Yeah. Okay. Thanks. Quick follow-up if I may, so you're talking about Payara by the next quarter's results, but that's three months away and these are apparently taking 45 days to drill.
What's the – what should I read into the timing?.
Well, I think, Doug, first of all, we've got to finish the current deepening that we're on with the current well. So, we're in operations right now on that well. We've got to finish that out and depending on obviously what we find, could dictate how long the well takes to complete.
And then we'll move the rig over to Payara and begin drilling at Payara there, again, depending on what we find, will dictate how long it actually takes to finish the well..
Okay. Last one from me, very quickly. A follow-on to Doug's question actually about the Bakken. I understand you're going to give guidance, John, early next year. But just curious what your objective is because you're still seeing declines in the field.
Are you looking for stability or are you looking to grow the Bakken next year? And I'll leave it there. Thanks..
Yes. Doug, it's going to be a function of financial returns. We said that until oil prices approached $60, it didn't make sense to accelerate volume for its own sake, but we see with the current improvement in oil prices for next year, that now we're making our plans to increase the rig count some.
The exact definition of that, we'll give guidance as we finalize our plans at the end of the year. But the core of the core that we have with the low drilling and completion costs offer us returns that are competitive with the Permian and the Eagle Ford.
So as oil prices have improved, we think it's going to make sense to really take a hard look at increasing our rig count for next year..
Okay, thanks for taking my questions, guys..
Thank you. Our next question comes from the line of Brian Singer of Goldman Sachs. Your line is now open..
Thank you. Good morning..
Morning..
Back to Guyana, could you just add a little bit more color on the Payara prospect, how that compares versus at Liza and Skipjack and if there's any look on whether you would continue to go with one rig in Guyana next year or whether there would be something greater than that?.
Yeah. I think regarding the rig count, we're still finalizing all of our plans and budget with the operators. So it's too early to be specific on that. Again, with the Payara prospect, it's 10 miles northeast of the Liza-1 well.
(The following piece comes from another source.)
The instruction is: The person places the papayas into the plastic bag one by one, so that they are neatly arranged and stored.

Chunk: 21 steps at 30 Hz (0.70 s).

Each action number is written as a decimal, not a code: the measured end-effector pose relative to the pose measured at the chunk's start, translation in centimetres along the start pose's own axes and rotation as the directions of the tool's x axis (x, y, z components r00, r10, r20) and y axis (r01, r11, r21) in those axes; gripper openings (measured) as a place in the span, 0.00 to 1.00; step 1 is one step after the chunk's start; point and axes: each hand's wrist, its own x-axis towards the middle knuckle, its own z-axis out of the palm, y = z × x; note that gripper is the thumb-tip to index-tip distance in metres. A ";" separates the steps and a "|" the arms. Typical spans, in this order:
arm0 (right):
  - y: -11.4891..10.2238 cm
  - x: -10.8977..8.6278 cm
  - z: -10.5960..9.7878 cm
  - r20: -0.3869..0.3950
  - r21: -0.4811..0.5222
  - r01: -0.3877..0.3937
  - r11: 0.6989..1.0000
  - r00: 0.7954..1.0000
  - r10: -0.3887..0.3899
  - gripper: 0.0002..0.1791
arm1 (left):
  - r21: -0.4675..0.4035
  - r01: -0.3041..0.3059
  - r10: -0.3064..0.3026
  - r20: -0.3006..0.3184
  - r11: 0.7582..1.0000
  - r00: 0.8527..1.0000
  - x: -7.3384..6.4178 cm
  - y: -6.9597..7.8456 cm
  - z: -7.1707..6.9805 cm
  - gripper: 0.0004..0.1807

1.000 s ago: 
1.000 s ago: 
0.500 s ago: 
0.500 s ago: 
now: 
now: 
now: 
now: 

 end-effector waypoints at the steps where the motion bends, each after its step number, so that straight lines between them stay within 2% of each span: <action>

It's in a similar reservoir package that we've seen in Liza, but getting definitive beyond that, let's just wait and see the results of the well..
Thank you. And then shifting over to the Bakken, just a couple of follow-up questions on some of the capital allocations there.
Is the decision to move forward or to consider and prepare for accelerating activity there just simply in line with the approaching $60 commentary or has there been a more material improvement in returns or a reduction in cost that is more secular that's lowering that breakeven? And then very broadly, how do you think about (32:31) the out spending of cash flow next year?.
Yeah. On the Bakken, it's more a function of price and value, but obviously with the improving cost performance that we have as well as the expansion of our stages to 50 stages from 35 stages, all of which we think has prices improve off of very attractive returns on a short cycle basis to our shareholders.
And so that's why it's being given serious consideration and a finalization of the drilling rig program will give you and when we announce our budget for next year in January..
Hey, Brian, if I could just add – Brian, if I could just add a little more color on what John said. If you look at the well inventory that we have in the Bakken, that generates a 15% after-tax or a higher return at $50, that is now over 900 wells. And to put that in context, that's increased by some 40% for that same $50 number last year.
So, as John said, as well costs have come down and our IT rates have gone up as a result of going to higher stage counts, we're sitting on a very high-quality inventory of wells..
Thanks.
And you may have said both these points, but did you say or could you say what the well cost and EURs will be associated with the 50 stage, 50 stage Bakken well?.
Yeah. So, I think as we said in our opening remarks, the EURs in the fourth quarter will approach a million barrels. The EURs in the Middle Bakken in the third quarter were just shy of 900,000 barrels and well costs continued to drop this quarter.
They dropped from $4.8 million to $4.7 million in spite of the fact that we had a couple higher stage count trials, the 53 stage and the 57 stage count. So, we continue to make those lean manufacturing continuous improvement gains on the wells in spite of increasing – marginally increasing stage count..
Thank you..
Thanks..
Thank you. Our next question comes from the line of Ryan Todd of Deutsche Bank. Your line is now open..
Good. Thanks. Maybe one quick one on the Bakken and then a follow-up somewhere else. In the past, you've talked about, I guess, trying to understand the trajectory for 2017 as well. In the past, you've talked about three rigs to four rigs to maintain production flat in the Bakken.
Is that still the case or have the improvements you've talked about in terms of lowering costs and productivity improvements changed that at all?.
No. I think the – I think the three rigs to four rigs is appropriate. I think the only thing we can say is that number has moved closer to three than four, but it's still in between three and four to hold production flat..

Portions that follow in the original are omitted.